Department of Computer Science and Information Technology, Virtual University of Pakistan, Lahore, Pakistan.
Department of Computer Engineering, Bandirma Onyedi Eylul University, Balıkesir, Turkey.
BMC Med Inform Decis Mak. 2023 Jan 18;23(1):11. doi: 10.1186/s12911-022-02092-1.
Water quality has been compromised and endangered by different contaminants due to Pakistan's rapid population development, which has resulted in a dramatic rise in waterborne infections and afflicted many regions of Pakistan. Because of this, modeling and predicting waterborne diseases has become a hot topic for researchers and is very important for controlling waterborne disease pollution.
In our study, first, we collected typhoid and malaria patient data for the years 2017-2020 from Ayub Medical Hospital. The collected data set has seven important input features. In the current study, different ML models were first trained and tested on the current study dataset using the tenfold cross-validation method. Second, we investigated the importance of input features in waterborne disease-positive case detection. The experiment results showed that Random Forest correctly predicted malaria-positive cases 60% of the time and typhoid-positive cases 77% of the time, which is better than other machine-learning models. In this research, we have also investigated the input features that are more important in the prediction and will help analyze positive cases of waterborne disease. The random forest feature selection technique has been used, and experimental results have shown that age, history, and test results play an important role in predicting waterborne disease-positive cases. In the end, we concluded that this interesting study could help health departments in different areas reduce the number of people who get sick from the water.

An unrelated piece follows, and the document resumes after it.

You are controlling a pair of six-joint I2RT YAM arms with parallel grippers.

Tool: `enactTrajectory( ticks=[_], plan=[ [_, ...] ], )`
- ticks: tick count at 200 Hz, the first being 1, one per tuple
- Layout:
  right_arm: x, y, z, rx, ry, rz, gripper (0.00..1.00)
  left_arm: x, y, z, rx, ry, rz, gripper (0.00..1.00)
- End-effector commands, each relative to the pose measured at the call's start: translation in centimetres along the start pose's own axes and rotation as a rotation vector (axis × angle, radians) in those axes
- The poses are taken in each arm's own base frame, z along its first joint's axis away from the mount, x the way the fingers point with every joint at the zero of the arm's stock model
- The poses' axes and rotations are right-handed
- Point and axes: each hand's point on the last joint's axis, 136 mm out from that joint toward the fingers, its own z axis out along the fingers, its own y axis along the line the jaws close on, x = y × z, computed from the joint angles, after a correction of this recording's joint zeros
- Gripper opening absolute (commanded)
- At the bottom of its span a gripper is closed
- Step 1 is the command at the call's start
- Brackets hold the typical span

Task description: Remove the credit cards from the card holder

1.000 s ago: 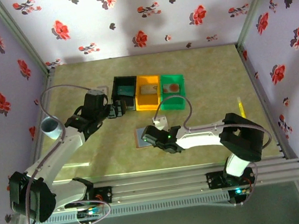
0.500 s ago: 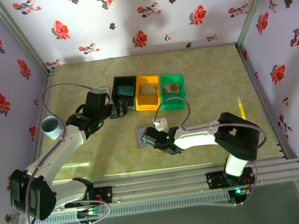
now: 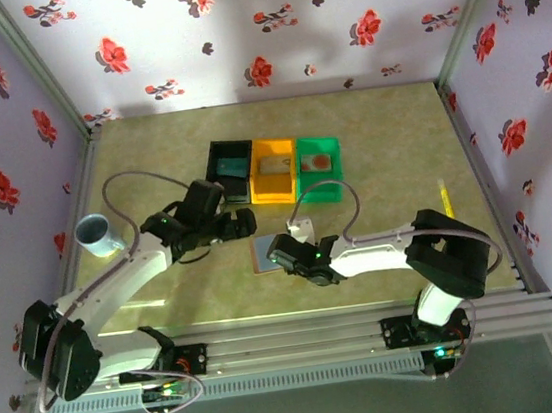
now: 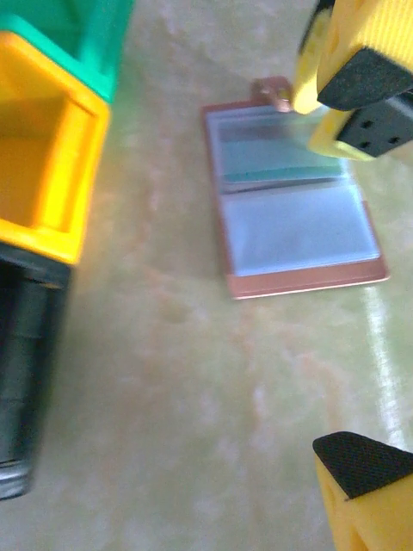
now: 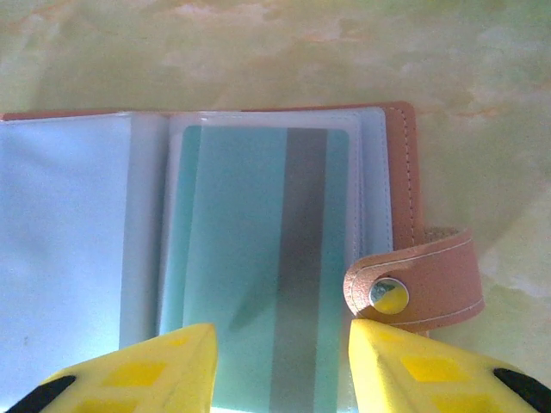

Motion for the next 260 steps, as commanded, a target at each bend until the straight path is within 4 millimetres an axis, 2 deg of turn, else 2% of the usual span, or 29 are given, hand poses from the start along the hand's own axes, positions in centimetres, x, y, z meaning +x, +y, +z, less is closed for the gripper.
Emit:
enactTrajectory(
  ticks=[1,41,108,188,260],
  plan=[
    [-0.4,-0.2,-0.3,-0.014,-0.009,0.014,0.46,2.0,0.0,0.2,0.022,0.035,-0.119,1.0],
    [-0.4,-0.6,-0.2,-0.01,-0.009,0.015,0.46,4.8,0.3,1.5,0.005,0.093,-0.175,1.0],
    [-0.8,-1.1,-0.2,-0.012,-0.013,0.034,0.46,7.2,1.2,3.9,-0.046,0.172,-0.204,1.0],
    [-0.3,-0.7,0.1,-0.034,0.011,0.041,0.45,8.0,1.9,5.0,-0.136,0.235,-0.221,1.0],
    [-1.5,-1.2,-1.4,-0.04,-0.031,0.05,0.44,8.8,1.3,6.1,-0.225,0.306,-0.177,1.0]
  ],
)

由于巴基斯坦人口的快速发展,水质受到了不同污染物的损害和威胁,这导致了水源性感染的急剧上升,并使巴基斯坦的许多地区受到影响。因此,对水源性疾病进行建模和预测已成为研究人员的热门话题,对于控制水源性疾病污染非常重要。
在我们的研究中,首先从阿尤布医学医院收集了 2017 年至 2020 年的伤寒和疟疾患者数据。所收集的数据集具有七个重要的输入特征。在本研究中,首先使用十折交叉验证方法在当前研究数据集上训练和测试不同的 ML 模型。其次,我们调查了输入特征在水源性疾病阳性病例检测中的重要性。实验结果表明,随机森林正确预测了 60%的疟疾阳性病例和 77%的伤寒阳性病例,优于其他机器学习模型。在这项研究中,我们还研究了在预测中更重要的输入特征,这将有助于分析水源性疾病的阳性病例。我们使用了随机森林特征选择技术,实验结果表明,年龄、病史和检测结果在预测水源性疾病阳性病例中起着重要作用。最后,我们得出结论,这项有趣的研究可以帮助不同地区的卫生部门减少因水而患病的人数。